L’extrait que nous publions ici présente les parcours de vie de 14 femmes qui s’auto-identifient comme bisexuelles, ayant vécu des épisodes de biphobie. Un article, publié dans les numéros de juillet et d’août de Jeanne Magazine, issu du mémoire de Master 2 en sociologie du genre et de la sexualité d’Aube Bresson. Dirigé sous la direction de Mathieu Trachman à l’EHESS, il a été soutenu en juin 2017, sous le titre : Stigmatisation envers les femmes bisexuelles : la biphobie.

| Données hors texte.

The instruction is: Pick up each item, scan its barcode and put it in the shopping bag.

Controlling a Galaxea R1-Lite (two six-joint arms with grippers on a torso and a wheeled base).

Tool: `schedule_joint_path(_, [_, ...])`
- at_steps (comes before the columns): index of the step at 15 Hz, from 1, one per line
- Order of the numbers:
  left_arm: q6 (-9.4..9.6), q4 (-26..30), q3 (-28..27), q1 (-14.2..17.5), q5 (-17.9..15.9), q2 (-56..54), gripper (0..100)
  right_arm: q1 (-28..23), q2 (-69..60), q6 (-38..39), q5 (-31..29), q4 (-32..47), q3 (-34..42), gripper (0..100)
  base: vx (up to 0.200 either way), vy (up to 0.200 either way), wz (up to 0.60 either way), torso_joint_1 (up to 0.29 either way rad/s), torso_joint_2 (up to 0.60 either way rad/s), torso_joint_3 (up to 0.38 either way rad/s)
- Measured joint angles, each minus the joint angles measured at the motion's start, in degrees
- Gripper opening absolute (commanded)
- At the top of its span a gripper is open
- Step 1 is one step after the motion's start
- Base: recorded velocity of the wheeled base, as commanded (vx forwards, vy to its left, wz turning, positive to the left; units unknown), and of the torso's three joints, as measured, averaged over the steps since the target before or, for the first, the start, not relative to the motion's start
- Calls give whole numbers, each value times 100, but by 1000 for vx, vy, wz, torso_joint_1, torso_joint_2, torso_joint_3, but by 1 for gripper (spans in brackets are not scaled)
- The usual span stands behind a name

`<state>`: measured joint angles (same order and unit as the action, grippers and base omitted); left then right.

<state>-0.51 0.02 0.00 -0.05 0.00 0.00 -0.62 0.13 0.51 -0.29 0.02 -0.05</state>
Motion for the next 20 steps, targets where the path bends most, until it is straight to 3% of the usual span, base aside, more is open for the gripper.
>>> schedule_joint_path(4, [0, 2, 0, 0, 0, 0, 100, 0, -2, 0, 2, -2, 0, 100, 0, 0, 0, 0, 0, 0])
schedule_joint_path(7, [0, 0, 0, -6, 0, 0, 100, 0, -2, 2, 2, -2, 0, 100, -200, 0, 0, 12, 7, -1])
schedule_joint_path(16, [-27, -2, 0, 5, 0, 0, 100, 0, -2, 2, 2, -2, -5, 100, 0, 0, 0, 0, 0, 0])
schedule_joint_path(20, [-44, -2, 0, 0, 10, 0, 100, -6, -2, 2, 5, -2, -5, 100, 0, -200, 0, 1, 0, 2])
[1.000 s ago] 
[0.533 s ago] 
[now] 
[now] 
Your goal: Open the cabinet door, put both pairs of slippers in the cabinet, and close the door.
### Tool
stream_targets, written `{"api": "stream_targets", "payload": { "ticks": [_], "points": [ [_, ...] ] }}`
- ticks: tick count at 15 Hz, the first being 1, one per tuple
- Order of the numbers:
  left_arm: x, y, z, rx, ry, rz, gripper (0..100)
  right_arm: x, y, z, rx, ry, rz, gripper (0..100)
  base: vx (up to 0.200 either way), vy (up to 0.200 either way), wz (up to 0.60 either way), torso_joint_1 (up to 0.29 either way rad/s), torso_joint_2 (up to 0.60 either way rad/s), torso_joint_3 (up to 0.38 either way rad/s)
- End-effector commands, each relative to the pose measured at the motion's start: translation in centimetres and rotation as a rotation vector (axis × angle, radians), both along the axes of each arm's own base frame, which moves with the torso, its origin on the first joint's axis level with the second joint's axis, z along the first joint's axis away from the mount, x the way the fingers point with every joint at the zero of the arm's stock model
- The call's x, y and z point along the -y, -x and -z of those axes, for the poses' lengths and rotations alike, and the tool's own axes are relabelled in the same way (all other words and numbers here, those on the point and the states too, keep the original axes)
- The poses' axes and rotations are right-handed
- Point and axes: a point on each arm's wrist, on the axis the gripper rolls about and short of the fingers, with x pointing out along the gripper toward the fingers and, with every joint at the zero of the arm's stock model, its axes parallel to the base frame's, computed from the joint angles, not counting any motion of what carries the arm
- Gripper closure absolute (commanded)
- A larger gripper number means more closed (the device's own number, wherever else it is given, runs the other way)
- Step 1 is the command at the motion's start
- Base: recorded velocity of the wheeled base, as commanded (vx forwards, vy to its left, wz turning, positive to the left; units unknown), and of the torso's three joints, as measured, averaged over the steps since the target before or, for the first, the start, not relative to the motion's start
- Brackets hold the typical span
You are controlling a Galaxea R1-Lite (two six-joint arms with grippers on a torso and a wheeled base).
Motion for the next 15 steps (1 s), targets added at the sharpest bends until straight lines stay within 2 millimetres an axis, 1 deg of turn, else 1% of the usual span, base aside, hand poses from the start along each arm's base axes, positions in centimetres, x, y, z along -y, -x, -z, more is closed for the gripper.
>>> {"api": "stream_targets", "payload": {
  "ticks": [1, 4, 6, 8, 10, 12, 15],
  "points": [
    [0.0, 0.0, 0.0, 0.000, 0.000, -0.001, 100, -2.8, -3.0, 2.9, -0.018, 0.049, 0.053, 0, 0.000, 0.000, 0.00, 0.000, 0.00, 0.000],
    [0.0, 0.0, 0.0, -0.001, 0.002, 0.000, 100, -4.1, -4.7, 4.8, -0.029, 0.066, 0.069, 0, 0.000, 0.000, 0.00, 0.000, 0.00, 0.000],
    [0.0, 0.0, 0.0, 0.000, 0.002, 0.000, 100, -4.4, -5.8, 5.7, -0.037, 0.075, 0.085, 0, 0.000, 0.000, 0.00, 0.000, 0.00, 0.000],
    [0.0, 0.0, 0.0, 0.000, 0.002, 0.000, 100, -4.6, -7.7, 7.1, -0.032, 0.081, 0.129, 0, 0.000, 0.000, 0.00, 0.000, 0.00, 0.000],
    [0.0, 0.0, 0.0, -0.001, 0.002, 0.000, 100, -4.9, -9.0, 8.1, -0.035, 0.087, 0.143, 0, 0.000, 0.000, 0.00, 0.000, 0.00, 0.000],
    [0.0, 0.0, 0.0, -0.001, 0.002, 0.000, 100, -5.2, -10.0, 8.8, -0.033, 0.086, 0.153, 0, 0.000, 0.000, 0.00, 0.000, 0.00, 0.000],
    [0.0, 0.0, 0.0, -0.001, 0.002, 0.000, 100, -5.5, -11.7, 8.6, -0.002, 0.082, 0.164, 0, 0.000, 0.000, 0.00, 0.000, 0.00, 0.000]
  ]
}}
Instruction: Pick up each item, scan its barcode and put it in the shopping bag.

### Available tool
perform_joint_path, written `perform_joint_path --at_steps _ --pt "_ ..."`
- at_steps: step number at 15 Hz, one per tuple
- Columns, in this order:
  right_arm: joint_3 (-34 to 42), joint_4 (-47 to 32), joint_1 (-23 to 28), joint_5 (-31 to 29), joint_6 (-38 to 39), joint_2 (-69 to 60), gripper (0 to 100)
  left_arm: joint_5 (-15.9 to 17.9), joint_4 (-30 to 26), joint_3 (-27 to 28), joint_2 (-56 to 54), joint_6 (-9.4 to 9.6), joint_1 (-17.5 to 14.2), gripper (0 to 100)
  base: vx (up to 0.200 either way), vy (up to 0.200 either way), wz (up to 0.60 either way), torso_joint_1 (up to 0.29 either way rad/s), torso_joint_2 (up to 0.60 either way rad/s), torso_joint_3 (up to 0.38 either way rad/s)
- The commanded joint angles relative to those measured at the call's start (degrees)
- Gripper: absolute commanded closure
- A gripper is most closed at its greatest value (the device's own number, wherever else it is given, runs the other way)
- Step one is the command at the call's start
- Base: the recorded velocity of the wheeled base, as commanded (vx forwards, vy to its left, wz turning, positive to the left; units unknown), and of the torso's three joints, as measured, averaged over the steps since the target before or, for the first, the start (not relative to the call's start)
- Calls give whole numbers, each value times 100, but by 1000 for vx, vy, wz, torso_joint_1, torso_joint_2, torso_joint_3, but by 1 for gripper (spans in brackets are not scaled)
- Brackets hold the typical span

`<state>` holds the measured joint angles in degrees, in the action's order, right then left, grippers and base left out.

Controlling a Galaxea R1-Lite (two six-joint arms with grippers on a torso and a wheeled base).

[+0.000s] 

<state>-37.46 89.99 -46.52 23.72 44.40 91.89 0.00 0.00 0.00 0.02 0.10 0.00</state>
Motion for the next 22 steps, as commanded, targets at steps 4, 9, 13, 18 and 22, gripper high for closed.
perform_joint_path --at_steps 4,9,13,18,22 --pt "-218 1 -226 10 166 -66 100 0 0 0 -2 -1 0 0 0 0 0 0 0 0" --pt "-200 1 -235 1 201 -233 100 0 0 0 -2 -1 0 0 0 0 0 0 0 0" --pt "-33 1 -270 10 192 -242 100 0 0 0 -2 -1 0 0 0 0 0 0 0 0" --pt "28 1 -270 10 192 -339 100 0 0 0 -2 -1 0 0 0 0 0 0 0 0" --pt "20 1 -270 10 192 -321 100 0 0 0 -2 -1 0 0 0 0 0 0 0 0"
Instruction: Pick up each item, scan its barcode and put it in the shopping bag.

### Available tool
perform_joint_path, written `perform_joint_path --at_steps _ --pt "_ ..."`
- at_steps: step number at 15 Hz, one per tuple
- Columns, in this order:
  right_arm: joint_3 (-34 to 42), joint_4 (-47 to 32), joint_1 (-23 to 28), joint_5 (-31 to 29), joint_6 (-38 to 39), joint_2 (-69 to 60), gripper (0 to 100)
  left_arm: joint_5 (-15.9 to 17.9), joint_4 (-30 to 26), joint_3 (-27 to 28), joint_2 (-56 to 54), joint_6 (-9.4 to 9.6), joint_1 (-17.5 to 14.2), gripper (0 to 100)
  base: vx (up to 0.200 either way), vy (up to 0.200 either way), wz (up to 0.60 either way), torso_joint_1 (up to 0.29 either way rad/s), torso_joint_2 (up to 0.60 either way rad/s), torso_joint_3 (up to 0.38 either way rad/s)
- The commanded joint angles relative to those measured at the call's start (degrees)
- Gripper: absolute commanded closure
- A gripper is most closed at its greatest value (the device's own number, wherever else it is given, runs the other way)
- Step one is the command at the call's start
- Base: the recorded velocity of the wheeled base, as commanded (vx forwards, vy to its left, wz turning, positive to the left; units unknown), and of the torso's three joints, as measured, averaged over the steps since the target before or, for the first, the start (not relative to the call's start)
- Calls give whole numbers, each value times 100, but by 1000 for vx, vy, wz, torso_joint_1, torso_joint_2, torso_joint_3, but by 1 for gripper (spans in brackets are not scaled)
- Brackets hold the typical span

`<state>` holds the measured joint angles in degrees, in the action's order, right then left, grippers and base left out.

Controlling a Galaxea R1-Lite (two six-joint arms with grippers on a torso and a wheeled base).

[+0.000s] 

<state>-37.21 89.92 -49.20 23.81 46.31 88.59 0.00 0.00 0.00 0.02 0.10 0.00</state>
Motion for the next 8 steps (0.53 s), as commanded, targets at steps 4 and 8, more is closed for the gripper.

Les parcours socio-sexuels de ces femmes bisexuelles âgées de 20 à 62 ans sont extrêmement variés, de même que leur manière de concevoir leur bisexualité : en célibat ou en couple, dans des situations parentales ou pas, avec des trajectoires plutôt hétérosexuelles ou plutôt homosexuelles ou bien équilibrant les deux, suivant les codes de l’exclusivité sexuelle et sentimentale ou pas. Leurs points communs sont, outre leur nationalité française et leur origine européenne (sauf deux cas), leur milieu socio-culturel moyen ou élevé, souvent corollaire d’un bon niveau d’études. (…)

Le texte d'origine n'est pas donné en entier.